### Problem details
Needed from the data below: all lines that contain the word "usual".

### Excerpted data

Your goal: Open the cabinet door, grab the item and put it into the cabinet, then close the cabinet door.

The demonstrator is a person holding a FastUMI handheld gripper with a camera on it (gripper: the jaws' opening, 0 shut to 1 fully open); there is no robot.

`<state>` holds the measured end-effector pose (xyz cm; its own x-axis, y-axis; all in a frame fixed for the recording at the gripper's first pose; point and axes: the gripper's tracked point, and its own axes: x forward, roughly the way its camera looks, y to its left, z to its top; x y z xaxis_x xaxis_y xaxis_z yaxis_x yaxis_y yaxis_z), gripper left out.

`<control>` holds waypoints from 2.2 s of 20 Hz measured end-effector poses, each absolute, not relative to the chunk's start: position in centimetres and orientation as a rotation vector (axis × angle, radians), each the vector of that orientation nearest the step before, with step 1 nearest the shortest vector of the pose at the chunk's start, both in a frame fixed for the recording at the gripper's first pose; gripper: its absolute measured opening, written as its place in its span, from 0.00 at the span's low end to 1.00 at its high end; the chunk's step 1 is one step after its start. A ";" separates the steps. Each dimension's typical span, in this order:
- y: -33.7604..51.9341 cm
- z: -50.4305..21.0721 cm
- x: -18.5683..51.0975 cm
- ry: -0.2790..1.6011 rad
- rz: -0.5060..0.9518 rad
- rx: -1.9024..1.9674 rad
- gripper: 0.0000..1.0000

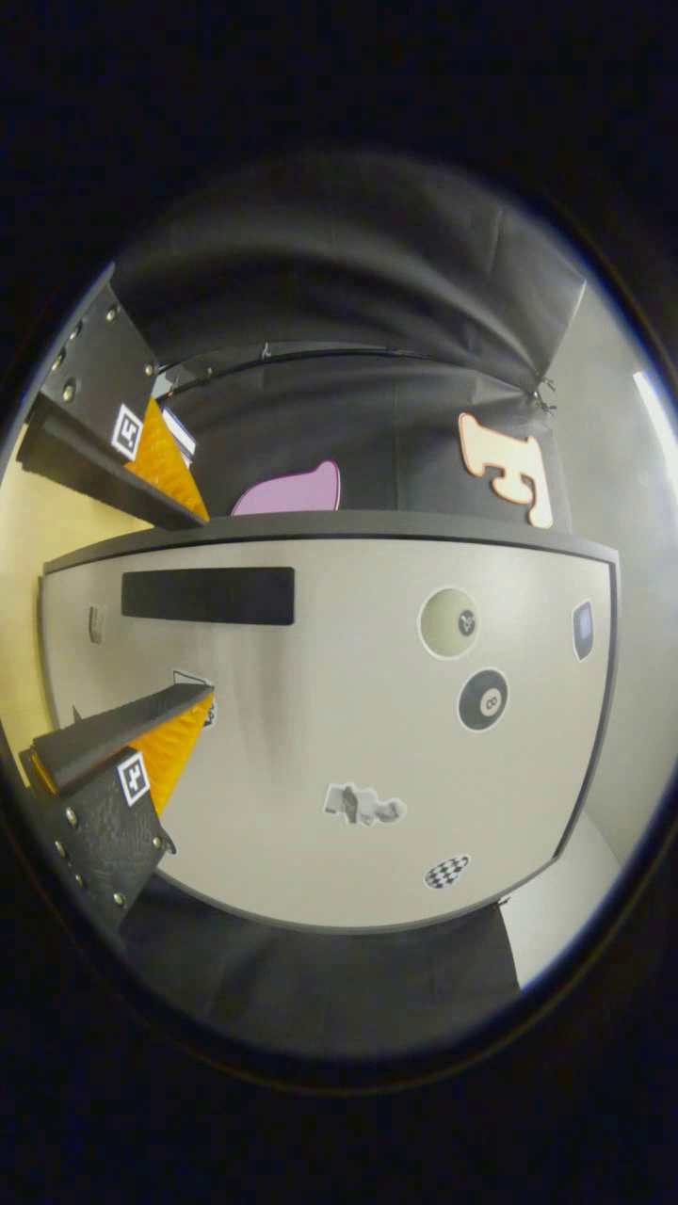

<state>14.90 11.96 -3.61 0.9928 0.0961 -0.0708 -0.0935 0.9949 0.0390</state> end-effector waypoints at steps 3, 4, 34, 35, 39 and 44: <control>12.1 -4.2 16.3 0.082 0.070 0.034 0.87; 12.3 -4.4 16.5 0.083 0.066 0.036 0.79; 10.4 -4.8 11.3 0.089 0.015 0.115 0.19; 9.9 -4.8 10.5 0.087 0.010 0.128 0.20; 8.2 -4.7 7.5 0.079 -0.006 0.159 0.19; 5.4 -4.6 3.5 0.084 0.001 0.182 0.19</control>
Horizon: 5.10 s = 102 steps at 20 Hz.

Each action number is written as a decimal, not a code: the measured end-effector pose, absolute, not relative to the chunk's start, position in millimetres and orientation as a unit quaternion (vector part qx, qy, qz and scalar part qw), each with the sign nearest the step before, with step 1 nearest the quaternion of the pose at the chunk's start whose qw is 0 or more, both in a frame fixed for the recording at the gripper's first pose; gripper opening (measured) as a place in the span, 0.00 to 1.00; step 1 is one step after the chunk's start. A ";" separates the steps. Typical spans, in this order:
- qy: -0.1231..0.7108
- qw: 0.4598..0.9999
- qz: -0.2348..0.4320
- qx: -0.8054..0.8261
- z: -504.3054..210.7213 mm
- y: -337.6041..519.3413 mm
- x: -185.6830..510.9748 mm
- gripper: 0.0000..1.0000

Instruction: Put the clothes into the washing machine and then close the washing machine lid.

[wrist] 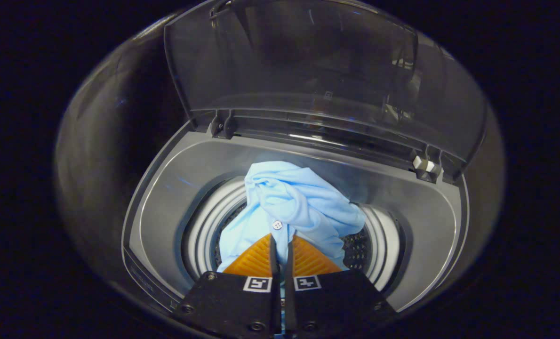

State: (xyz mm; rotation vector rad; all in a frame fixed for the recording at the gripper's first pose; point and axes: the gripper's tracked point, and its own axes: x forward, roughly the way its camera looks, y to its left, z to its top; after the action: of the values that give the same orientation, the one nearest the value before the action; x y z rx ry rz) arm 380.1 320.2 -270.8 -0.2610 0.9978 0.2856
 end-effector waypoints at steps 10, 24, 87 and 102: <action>0.433 0.885 0.110 -0.130 -237.2 311.4 385.9 0.99; 0.251 0.964 0.067 -0.055 -32.5 340.0 436.8 0.98; 0.004 0.997 -0.010 -0.081 64.6 324.3 412.5 0.98; -0.028 0.996 0.020 -0.079 63.5 324.1 402.3 0.98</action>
State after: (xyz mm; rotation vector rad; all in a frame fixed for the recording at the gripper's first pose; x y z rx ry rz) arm 402.3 324.1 63.5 -0.1589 -0.0564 0.0394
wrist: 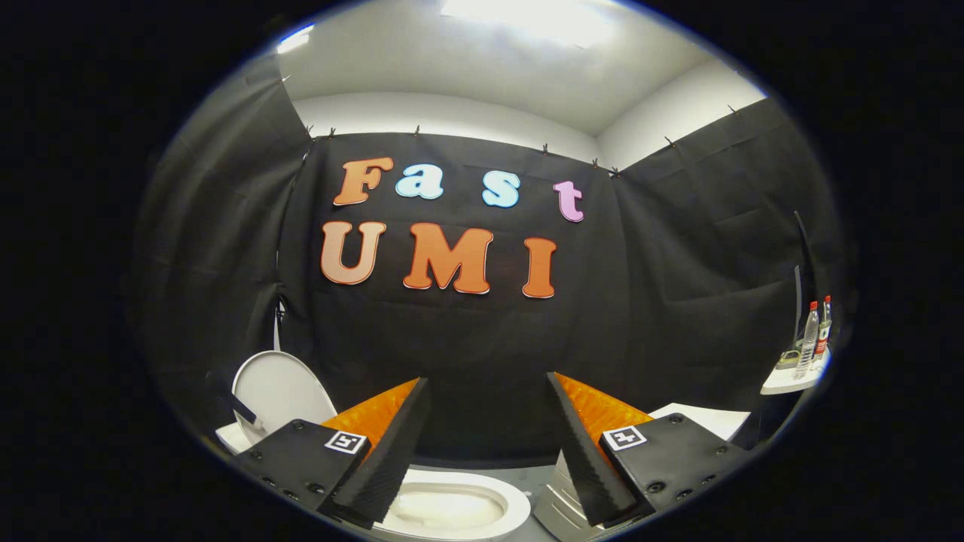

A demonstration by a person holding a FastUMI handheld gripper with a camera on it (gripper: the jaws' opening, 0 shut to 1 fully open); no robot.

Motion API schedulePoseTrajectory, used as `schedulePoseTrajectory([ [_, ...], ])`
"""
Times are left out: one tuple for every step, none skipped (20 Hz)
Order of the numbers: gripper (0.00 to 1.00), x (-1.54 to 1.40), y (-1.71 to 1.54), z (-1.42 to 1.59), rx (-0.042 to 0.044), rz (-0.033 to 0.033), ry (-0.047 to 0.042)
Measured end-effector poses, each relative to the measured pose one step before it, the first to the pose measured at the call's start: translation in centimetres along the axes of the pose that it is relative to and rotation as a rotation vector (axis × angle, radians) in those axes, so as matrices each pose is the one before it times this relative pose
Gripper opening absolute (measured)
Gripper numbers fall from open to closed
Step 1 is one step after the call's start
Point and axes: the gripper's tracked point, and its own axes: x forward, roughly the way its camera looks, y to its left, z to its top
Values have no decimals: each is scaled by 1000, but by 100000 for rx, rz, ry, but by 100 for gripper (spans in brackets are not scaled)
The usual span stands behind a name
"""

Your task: Open the toilet lid.

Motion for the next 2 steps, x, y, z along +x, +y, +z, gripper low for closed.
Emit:
schedulePoseTrajectory([
  [98, 0, -160, 149, 724, 64, -625],
  [98, 12, -32, 111, 708, -53, -232],
])
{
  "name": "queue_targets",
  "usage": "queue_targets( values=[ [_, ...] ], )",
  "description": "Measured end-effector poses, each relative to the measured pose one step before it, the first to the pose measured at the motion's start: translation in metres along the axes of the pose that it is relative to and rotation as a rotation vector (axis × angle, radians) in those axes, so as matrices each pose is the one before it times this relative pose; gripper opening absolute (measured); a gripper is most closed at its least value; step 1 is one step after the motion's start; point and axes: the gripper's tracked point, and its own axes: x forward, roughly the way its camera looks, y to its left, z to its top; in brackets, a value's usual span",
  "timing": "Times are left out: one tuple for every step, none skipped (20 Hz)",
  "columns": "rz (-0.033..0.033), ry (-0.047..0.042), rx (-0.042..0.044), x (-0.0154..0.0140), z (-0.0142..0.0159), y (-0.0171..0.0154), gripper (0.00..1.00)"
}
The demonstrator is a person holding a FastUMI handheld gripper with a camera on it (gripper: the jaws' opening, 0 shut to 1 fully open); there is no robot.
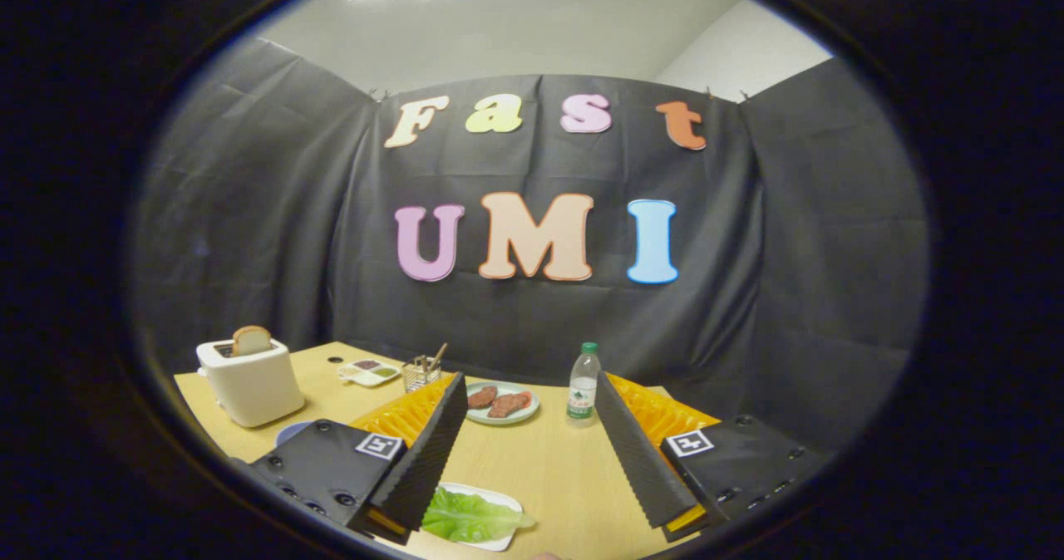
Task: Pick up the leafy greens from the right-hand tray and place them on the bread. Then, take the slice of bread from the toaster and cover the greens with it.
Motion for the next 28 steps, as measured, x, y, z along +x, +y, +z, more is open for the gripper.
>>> queue_targets(
  values=[
    [0.01308, 0.01659, -0.0137, 0.00254, -0.00566, 0.00142, 0.99],
    [0.01701, 0.01383, -0.01092, 0.00191, -0.00324, 0.00357, 0.99],
    [0.01646, 0.01169, -0.01047, 0.00181, -0.0031, 0.0048, 0.99],
    [0.01673, 0.01085, -0.01139, 0.00218, -0.00287, 0.00384, 0.99],
    [0.01761, 0.01207, -0.01172, 0.00253, -0.00466, 0.00436, 0.99],
    [0.02179, 0.02082, -0.01099, 0.0032, -0.00605, 0.00432, 1.0],
    [0.02627, 0.03236, -0.0106, 0.00438, -0.01139, 0.00491, 1.0],
    [0.02617, 0.03512, -0.01019, 0.0027, -0.0106, 0.00448, 1.0],
    [0.02568, 0.03205, -0.00857, 0.00028, -0.0096, 0.00497, 1.0],
    [0.01899, 0.02847, -0.01253, 0.00158, -0.00723, 0.00262, 1.0],
    [0.00689, 0.02216, -0.01796, 0.00338, -0.00644, -0.00028, 1.0],
    [0.0081, 0.01807, -0.01469, 0.00383, -0.00665, -0.00043, 1.0],
    [0.01625, 0.02503, -0.0083, 0.00491, -0.00962, 0.00318, 1.0],
    [0.01316, 0.02078, -0.00709, 0.00388, -0.00758, 0.00212, 1.0],
    [0.01421, 0.02243, -0.01375, 0.0031, -0.00688, 0.0016, 1.0],
    [0.01542, 0.0191, -0.01909, 0.00355, -0.00582, 0.0019, 1.0],
    [0.01644, 0.01863, -0.0217, 0.00391, -0.00694, 0.00287, 1.0],
    [0.02299, 0.02159, -0.01675, 0.0042, -0.00651, 0.00326, 1.0],
    [0.02541, 0.02691, -0.01132, 0.00461, -0.00962, 0.00524, 1.0],
    [0.02626, 0.02752, -0.00633, 0.00435, -0.00712, 0.00417, 1.0],
    [0.02154, 0.02311, -0.00726, 0.00456, -0.00641, 0.00383, 1.0],
    [0.01718, 0.02023, -0.00935, 0.00447, -0.00464, 0.00323, 1.0],
    [0.01095, 0.02054, -0.01254, 0.00451, -0.00515, 0.0016, 1.0],
    [0.00741, 0.01983, -0.01703, 0.00478, -0.00447, 0.00153, 1.0],
    [0.01242, 0.0241, -0.01591, 0.00568, -0.00727, 0.00373, 1.0],
    [0.02018, 0.03005, -0.01274, 0.00497, -0.00681, 0.00386, 1.0],
    [0.02321, 0.03111, -0.01149, 0.00673, -0.00873, 0.0035, 1.0],
    [0.01624, 0.01434, -0.00429, 0.0039, -0.00336, 0.00266, 1.0]
  ],
)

### Answer box
The usual span stands behind a name
  "description": "Measured end-effector poses, each relative to the measured pose one step before it, the first to the pose measured at the motion's start: translation in metres along the axes of the pose that it is relative to and rotation as a rotation vector (axis × angle, radians) in those axes, so as matrices each pose is the one before it times this relative pose; gripper opening absolute (measured); a gripper is most closed at its least value; step 1 is one step after the motion's start; point and axes: the gripper's tracked point, and its own axes: x forward, roughly the way its camera looks, y to its left, z to its top; in brackets, a value's usual span",

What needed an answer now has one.